2026年2月下旬には、ベルギーのリュディヴィーヌ・デドンデール国防相が、FCASプロジェクトの遅延と不確実性について懸念を表明し、ベルギーがFCASへの参加を検討する上で、プロジェクトの明確な方向性が必要であると示唆しました。また、エアバスのギヨーム・フォーリーCEOは、2026年2月下旬の時点で、FCASプロジェクトのあらゆるシナリオに対応する準備があることを示唆しており、プロジェクトの不透明感を浮き彫りにしています。

ドイツのF-35追加導入検討とFCASへの影響

FCAS計画の遅延と不確実性は、ドイツの防衛政策に具体的な影響を与えています。ドイツは、既存のトーネード戦闘機の後継機として、すでにF-35A戦闘機35機の導入を決定していますが、FCASの停滞を受け、さらにF-35Aの追加導入を検討していると2026年2月下旬から3月下旬にかけて報じられました。

この動きは、欧州独自の防衛産業基盤強化の象徴であるFCAS計画にとって大きな打撃となる可能性があります。ドイツがF-35Aの追加導入に踏み切ることは、短期的な防衛能力の確保という現実的な選択である一方で、欧州の戦略的自律性を追求するFCASの理念とは相反するものです。これは、ドイツがFCASの将来性に対して懐疑的な見方をしていることの表れとも解釈できます。

FCASの将来展望と代替案、GCAPとの比較

FCASプロジェクトの将来には、いくつかの選択肢が考えられます。一つは、フランスとドイツがそれぞれ異なる要求を持つ2種類の戦闘機を開発する案です。また、有人戦闘機の開発を切り離し、無人機やその他のシステム開発に注力する可能性も指摘されています。最悪の場合、フランスが単独で次世代戦闘機を開発する道を選ぶ可能性も排除できません。

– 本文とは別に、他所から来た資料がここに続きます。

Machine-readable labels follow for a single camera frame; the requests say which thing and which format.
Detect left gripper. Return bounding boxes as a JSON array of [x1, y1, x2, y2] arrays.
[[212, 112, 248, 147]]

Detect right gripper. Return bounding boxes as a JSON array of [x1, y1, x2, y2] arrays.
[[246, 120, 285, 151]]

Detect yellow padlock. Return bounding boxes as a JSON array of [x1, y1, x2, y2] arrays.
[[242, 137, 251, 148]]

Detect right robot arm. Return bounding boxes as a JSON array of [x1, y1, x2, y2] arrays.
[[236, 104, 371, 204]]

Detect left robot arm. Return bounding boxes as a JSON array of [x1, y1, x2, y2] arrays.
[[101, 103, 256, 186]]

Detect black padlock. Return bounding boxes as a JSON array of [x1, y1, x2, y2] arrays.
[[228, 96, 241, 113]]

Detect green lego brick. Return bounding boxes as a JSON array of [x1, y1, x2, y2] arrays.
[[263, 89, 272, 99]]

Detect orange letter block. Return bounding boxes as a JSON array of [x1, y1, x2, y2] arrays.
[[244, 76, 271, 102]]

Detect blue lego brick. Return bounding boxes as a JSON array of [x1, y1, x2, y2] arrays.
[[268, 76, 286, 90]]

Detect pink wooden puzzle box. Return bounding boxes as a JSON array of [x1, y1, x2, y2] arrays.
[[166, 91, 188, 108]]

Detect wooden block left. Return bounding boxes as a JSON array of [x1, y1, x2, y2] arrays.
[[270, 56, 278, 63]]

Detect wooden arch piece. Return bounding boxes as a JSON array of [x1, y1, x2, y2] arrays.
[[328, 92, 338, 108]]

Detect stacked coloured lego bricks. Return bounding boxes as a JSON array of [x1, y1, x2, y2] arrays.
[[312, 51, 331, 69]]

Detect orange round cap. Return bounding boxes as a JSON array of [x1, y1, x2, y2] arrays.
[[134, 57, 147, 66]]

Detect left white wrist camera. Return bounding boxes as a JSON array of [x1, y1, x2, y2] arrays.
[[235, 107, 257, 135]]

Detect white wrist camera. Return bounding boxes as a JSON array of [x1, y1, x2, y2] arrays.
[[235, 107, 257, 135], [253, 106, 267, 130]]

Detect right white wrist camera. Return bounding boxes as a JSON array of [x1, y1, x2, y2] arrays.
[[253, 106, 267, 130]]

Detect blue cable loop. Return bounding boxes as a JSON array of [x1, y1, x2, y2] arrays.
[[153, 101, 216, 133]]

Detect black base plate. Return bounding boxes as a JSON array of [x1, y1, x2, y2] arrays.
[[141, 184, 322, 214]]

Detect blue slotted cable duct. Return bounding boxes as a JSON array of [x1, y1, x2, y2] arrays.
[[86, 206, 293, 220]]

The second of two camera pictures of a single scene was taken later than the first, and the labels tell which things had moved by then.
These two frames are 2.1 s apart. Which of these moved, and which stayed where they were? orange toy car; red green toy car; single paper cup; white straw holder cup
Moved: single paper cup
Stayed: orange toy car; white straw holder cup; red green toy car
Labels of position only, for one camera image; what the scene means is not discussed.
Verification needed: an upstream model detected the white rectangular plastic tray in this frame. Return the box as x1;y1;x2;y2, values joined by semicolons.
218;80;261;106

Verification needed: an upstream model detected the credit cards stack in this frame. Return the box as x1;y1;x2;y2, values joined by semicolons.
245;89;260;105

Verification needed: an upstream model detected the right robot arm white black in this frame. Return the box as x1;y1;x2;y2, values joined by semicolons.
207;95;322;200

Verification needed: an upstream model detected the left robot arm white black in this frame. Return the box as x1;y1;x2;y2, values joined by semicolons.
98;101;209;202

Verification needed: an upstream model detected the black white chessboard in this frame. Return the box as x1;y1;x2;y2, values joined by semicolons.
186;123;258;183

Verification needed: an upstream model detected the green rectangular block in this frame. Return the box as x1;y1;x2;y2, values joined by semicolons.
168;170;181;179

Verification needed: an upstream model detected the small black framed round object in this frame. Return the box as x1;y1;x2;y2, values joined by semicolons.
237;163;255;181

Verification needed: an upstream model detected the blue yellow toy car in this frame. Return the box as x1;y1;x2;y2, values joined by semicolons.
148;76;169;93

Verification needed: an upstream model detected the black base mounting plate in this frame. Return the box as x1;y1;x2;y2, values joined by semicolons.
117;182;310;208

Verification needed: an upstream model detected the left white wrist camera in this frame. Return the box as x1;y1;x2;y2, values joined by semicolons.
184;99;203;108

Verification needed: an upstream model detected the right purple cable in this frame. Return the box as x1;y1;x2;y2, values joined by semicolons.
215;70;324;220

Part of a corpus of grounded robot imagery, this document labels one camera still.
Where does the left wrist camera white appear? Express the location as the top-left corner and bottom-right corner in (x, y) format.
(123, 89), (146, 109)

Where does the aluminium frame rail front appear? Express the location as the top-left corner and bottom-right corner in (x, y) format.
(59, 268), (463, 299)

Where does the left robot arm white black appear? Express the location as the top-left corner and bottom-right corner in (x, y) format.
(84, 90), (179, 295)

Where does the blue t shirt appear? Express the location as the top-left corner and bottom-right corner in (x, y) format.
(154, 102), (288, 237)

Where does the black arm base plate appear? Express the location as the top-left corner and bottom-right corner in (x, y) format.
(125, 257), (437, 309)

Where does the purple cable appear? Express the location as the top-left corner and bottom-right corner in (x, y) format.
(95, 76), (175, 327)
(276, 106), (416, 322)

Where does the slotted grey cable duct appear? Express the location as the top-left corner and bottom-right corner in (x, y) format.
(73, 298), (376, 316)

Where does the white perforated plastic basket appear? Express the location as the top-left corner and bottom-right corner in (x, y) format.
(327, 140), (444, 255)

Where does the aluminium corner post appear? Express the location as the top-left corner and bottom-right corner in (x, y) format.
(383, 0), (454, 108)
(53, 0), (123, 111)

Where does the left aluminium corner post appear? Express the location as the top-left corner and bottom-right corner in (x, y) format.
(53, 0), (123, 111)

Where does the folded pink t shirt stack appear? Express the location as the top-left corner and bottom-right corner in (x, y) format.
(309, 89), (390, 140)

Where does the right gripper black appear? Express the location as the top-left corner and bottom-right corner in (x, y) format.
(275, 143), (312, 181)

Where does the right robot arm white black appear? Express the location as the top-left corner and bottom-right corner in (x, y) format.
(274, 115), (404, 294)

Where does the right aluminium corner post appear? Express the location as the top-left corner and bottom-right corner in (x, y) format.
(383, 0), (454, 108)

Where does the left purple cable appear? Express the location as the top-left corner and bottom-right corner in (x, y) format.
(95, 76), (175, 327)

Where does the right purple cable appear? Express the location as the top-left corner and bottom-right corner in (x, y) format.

一方、欧州では英国、日本、イタリアが共同で進めるGCAP(グローバル戦闘航空プログラム)という別の次世代戦闘機開発プロジェクトが存在します。GCAPは、2026年4月15日時点でも順調に進捗しており、参加国間の協力体制がFCASとは対照的です。ドイツがFCASの停滞を受けてGCAPへの参加を検討しているとの報道もあり、これは欧州の防衛協力のあり方に新たなモデルを提示する可能性を秘めています。FCASが直面する課題は、単なる技術開発の遅れに留まらず、欧州各国の戦略的優先順位と産業的利害が複雑に絡み合った結果であり、その行方は欧州の安全保障環境に大きな影響を与えることになります。